Hiking the trail was also a way of understanding the burden of possessing too much, both materially and emotionally. Each day and night, I had a clear mind and time to examine who I was, and long-forgotten memories rose to the surface. For instance, I discovered that I'd never really come to terms with the deaths of my parents. I hadn't started out to do the trail as some sort of quest for healing, but that healing happened.

Ever present was the danger of getting too far into myself the farther I went on the trail. I'd heard tales of thru-hikers who never readjusted to life away from the trail. Some hiked it again and again. Those were the ones who were desperately looking for something the trail couldn't give. In a way, they'd become addicted.

Now, shivering in my tent on this frigid Maine night, once again having failed to reach our goal for the day, and having put the lives of my friend and my dog in jeopardy, I had to ask myself if I hadn't become one of those desperate thru-hikers.

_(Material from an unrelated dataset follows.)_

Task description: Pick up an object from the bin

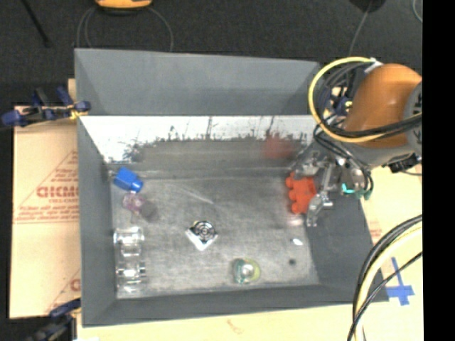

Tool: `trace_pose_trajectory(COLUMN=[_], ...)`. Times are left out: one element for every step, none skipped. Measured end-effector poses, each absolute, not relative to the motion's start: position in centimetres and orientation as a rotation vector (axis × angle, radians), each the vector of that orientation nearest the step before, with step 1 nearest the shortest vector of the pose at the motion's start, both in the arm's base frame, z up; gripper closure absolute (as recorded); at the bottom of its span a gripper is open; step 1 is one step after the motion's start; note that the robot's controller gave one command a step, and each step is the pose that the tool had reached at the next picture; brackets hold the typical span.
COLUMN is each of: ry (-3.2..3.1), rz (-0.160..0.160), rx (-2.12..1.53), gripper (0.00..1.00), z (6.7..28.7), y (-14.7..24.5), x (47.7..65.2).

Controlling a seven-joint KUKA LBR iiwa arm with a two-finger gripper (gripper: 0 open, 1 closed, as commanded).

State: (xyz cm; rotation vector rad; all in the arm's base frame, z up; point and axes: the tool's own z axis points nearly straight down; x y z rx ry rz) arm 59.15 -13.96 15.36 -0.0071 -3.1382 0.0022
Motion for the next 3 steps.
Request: trace_pose_trajectory(ry=[-3.141, -3.133, -3.065], rz=[-0.005, 0.002, -0.002], rx=[-0.191, 0.325, 0.723], gripper=[0.00, 0.00, 0.00], z=[12.9, 9.8, 9.2], y=[-15.6, -15.6, -15.9], x=[60.5, 61.9, 62.0])
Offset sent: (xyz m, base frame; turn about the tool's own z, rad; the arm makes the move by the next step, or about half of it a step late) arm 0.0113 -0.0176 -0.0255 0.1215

After all, no one else was out on the trail this far into cold weather, so there was no one for me to tell about what God had done with my life. The most recent entry on the last trail log, 50 miles back, was three weeks old. I couldn't shake the feeling that I was running on pure ego, the very egotism that had made such a fiasco of my life.

Dear Lord, I finally prayed, if it is your will that we go on, please show me a sign. I was kind of hoping I'd have another dream, this one of me and Orient warming ourselves by a lodge fire and packing for the trip back home to Burlington.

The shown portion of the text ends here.